Nous avons essayé sa verdure et nous l’avons de suite adoptée, nous et nos clients !  Les clients nous disent qu’ils n’ont jamais mangé des laitues aussi croustillantes et goûteuses que celle d’Oates. Le point positif dans cette histoire, c’est que nous pouvons manger ces légumes toujours frais, deux à trois fois par semaine.

Avant de se lancer dans Tyger River Smart Farm, Oates travaillait dans un cabinet pour lequel il faisait du management  d’organisation et de maintenance informatique. Il a aussi travaillé avec son père en tant que comptable. Entre ses classes de botaniques, ses cours sur l’hydroponie à la faculté et par son expérience professionnelle passée, Oates affirme qu’il avait toutes les clés nécessaires pour se lancer idéalement dans son entreprise.

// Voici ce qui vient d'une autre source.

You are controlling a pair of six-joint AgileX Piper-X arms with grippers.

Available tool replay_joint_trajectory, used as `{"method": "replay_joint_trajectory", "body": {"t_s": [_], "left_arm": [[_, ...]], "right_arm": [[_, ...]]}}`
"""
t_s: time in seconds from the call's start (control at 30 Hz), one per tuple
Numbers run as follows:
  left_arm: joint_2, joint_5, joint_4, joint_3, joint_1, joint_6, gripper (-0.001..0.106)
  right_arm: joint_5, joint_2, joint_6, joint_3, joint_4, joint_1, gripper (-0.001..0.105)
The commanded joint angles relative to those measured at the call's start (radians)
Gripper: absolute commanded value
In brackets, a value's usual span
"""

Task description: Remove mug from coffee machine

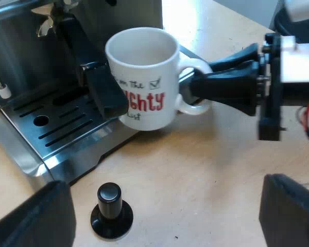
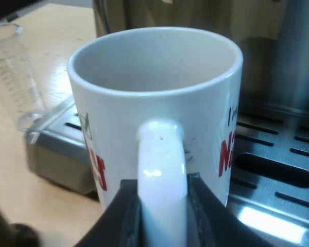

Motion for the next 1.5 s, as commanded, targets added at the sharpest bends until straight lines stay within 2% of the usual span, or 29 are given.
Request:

“Tout s’est fait naturellement et s’est bien encaîné” dit-il, “de plus,  j’adore passer du temps dans la serre”.

Oates mène à l’heure actuelle des expériences sur de jeunes pousses de basilic qui sortent seulement leurs cotylédons des petits cubes de mousse. Plus tard dans l’année lorsque le temps sera un peu plus chaud, il tentera de faire pousser de la coriandre. Il espère aussi déménager bientôt sa serre : en effet, elle a été construite il y a 12 ans par ses parents alors qu’ils n’étaient que jardiniers  amateurs,  elle commence à être trop petite.

Oates conclut en nous disant que la serre actuelle est beaucoup trop petite pour une utilisation commerciale, qu’il considère cette dernière comme une expérience afin de faire ses test et ses ajustements. Il espère déménager sa serre pour une plus grande d’ici la fin de l’année.